Hexamerin 70b expression biases caste determination towards worker fate. A. Relative expression of the four hexamerin genes in 60 hour queen and worker larvae as determined by RT-qPCR. Error bars represent the standard error of the mean. Statistical significance was assessed using a one-way ANOVA, *** indicates P < 0.001. B. Relative expression of hex70b was determined 12 – 18 hours following injection of either hex70b or eGFP (control) dsRNA using RT-qPCR. Error bars represent the standard error of the mean. Statistical significance was assessed using a one tailed t-test. C. The phenotype of emerging bees was assessed using a suite of morphological characteristics (refer to Additional file 1 for more detail).
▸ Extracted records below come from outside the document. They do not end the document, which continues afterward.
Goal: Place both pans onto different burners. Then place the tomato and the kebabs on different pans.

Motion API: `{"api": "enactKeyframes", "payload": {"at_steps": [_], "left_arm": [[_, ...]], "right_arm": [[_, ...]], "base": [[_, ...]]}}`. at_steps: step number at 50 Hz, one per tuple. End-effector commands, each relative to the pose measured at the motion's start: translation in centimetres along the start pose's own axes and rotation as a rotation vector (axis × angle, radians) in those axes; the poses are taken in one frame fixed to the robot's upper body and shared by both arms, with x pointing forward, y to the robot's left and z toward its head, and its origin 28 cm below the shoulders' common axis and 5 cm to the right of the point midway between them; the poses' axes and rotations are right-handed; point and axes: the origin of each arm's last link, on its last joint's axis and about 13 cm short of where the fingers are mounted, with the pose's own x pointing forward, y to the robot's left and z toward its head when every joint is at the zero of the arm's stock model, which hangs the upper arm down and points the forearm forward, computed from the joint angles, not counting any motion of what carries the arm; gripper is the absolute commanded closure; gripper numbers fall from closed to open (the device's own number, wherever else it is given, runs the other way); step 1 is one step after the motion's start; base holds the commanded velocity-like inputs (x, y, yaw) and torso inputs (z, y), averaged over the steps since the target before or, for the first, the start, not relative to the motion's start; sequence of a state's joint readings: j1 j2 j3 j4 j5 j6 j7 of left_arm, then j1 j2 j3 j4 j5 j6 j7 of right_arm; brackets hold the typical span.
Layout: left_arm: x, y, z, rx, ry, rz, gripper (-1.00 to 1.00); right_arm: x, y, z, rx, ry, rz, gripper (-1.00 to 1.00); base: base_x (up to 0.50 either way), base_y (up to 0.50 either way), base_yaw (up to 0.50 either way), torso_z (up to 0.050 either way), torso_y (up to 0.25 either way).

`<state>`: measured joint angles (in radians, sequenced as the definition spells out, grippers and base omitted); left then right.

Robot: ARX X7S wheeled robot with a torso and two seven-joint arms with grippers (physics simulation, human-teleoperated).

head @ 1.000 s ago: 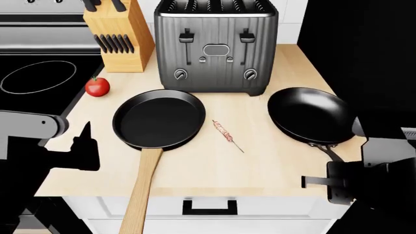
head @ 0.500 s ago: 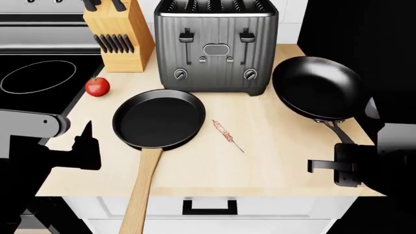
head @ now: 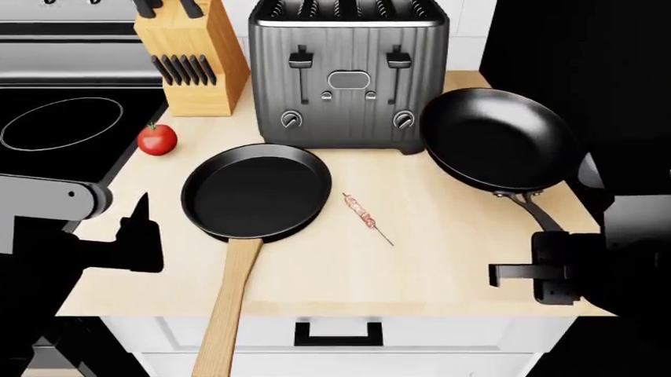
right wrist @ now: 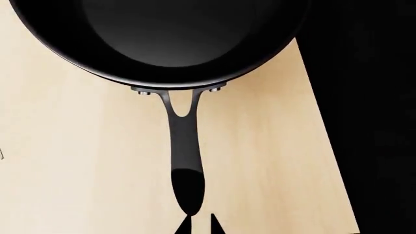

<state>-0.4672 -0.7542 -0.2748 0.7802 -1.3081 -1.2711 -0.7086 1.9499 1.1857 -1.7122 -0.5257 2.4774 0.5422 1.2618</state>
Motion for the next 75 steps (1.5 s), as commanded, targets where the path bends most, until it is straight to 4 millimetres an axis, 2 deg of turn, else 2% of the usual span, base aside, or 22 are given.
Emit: {"api": "enactKeyframes", "payload": {"at_steps": [1,21,26,40,57,64,75], "left_arm": [[-0.1,0.0,0.0,-0.002,-0.001,-0.002,-1.00],[-0.4,-0.3,0.1,-0.019,0.007,-0.017,-1.00],[-0.6,-0.6,1.0,-0.063,0.029,-0.053,-1.00],[-2.5,-3.4,2.9,-0.251,0.222,-0.243,-1.00],[-3.1,-5.9,2.1,-0.358,0.366,-0.284,-1.00],[-2.9,-6.7,1.3,-0.345,0.405,-0.255,-1.00],[-2.5,-7.9,0.5,-0.221,0.442,-0.203,-1.00]], "right_arm": [[-2.6,-0.2,1.3,-0.005,-0.097,-0.026,1.00],[-3.1,0.0,1.4,-0.015,-0.091,-0.033,1.00],[-3.1,0.0,1.4,-0.018,-0.087,-0.035,1.00],[-3.0,-0.1,1.2,-0.013,-0.080,-0.045,1.00],[-2.7,-0.2,1.0,-0.014,-0.070,-0.045,1.00],[-2.6,-0.3,0.8,-0.013,-0.067,-0.048,1.00],[-2.5,-0.3,0.7,-0.013,-0.064,-0.047,1.00]], "base": [[0.00,0.00,0.00,0.000,0.010],[0.00,0.00,0.00,0.000,0.001],[0.00,0.00,0.00,0.000,0.002],[0.00,0.00,0.00,0.000,0.001],[0.00,0.00,0.00,0.000,0.002],[0.00,0.00,0.00,0.000,0.000],[0.00,0.00,0.00,0.000,0.002]]}}
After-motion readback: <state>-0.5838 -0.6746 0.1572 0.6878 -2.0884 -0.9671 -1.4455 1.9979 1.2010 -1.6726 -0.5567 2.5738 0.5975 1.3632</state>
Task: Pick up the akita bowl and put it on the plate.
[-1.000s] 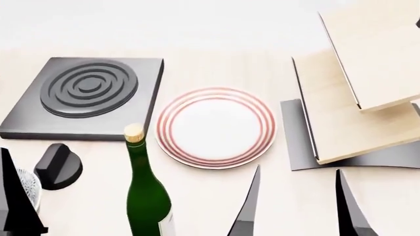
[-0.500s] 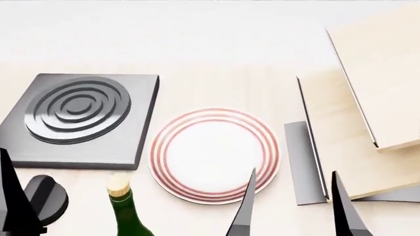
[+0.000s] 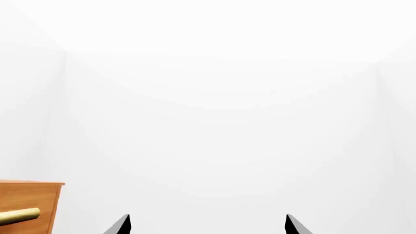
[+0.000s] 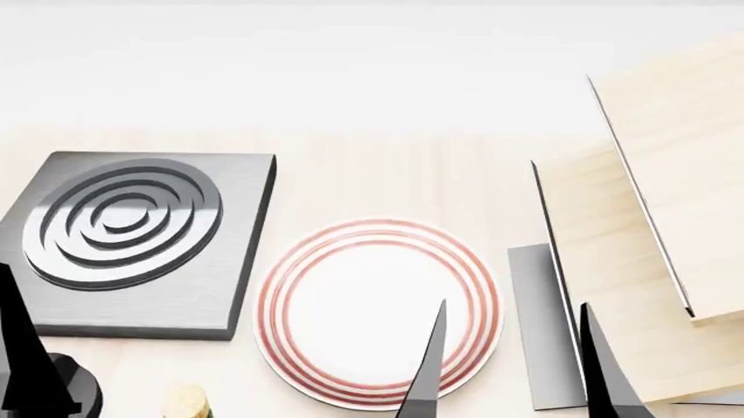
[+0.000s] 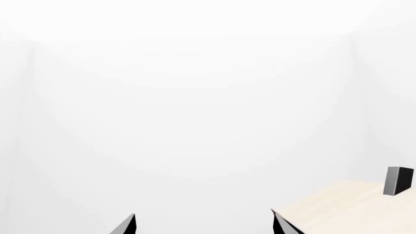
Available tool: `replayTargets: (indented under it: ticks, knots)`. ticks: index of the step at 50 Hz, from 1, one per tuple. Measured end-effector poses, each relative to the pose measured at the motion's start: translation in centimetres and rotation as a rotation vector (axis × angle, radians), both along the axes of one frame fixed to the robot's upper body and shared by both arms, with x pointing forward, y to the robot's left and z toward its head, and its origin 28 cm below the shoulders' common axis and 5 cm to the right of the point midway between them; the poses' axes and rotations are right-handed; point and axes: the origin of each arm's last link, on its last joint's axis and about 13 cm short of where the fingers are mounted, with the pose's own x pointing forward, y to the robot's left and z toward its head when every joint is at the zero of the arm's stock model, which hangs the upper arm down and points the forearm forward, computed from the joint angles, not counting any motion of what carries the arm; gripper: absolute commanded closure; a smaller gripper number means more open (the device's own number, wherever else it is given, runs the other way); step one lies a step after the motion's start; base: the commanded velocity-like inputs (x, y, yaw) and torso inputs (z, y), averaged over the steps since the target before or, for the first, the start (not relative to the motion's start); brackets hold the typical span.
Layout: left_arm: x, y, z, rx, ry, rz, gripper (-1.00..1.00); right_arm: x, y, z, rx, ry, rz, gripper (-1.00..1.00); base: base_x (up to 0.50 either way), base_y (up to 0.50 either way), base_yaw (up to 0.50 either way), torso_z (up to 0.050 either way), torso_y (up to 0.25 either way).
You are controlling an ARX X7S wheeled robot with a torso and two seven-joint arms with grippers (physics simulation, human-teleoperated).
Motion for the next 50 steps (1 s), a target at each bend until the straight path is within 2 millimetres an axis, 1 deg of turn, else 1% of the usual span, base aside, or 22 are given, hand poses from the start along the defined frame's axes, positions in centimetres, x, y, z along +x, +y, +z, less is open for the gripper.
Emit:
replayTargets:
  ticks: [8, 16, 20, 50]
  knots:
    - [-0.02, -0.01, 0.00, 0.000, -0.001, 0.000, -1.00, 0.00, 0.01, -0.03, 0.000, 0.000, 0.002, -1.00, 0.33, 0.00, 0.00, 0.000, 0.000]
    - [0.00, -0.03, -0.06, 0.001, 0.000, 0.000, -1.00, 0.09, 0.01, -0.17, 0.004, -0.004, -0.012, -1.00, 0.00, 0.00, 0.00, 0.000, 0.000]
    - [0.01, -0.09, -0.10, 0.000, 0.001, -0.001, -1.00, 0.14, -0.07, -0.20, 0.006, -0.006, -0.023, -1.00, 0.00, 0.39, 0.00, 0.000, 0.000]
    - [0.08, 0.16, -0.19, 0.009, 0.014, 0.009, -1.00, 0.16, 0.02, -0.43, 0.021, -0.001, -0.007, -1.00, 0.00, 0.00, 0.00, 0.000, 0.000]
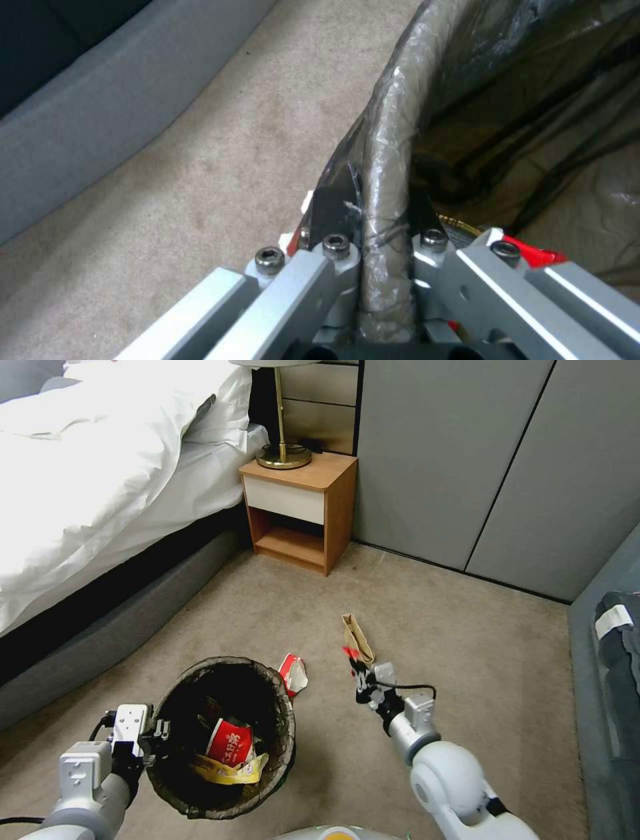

Graph shows the percentage of individuals that developed as queen-like after RNAi against hex 70b or eGFP (control). Statistical significance was assessed using a t-test, * indicates P < 0.05.

Figure 4

Annotation of genes involved in the spliceosome showing genes that are more highly expressed in queen larvae. The left hand side of the figure depicts the assembly of the spliceosome on a primary mRNA. Genes encoding proteins involved in the spliceosome are depicted as oblong boxes, with those more highly expressed in queen larvae shown in red and the remaining genes in grey (no genes were more highly expressed in worker larvae). The five small nuclear ribonucleoproteins that make up the spliceosome are depicted as circles (U1-U5). The spliceosome associated complexes Prp19 and EJC/TREX and are also shown.

Figure 5

Association of differentially expressed genes with alternative splicing. (A) Percentage of genes encoding single (dark bars) and multiple transcripts (light bars) as determined by HTS at 60 hours of larval development. Statistical significance was assessed using a Chi-squared test, * P < 0.05, ** P < 0.01. The number of genes in each category is indicated on the graph. (B). Percentage of DEGs where a single transcript (dark bars) or multiple transcripts (light bars) are differentially regulated. The number of genes in each category is indicated on the graph.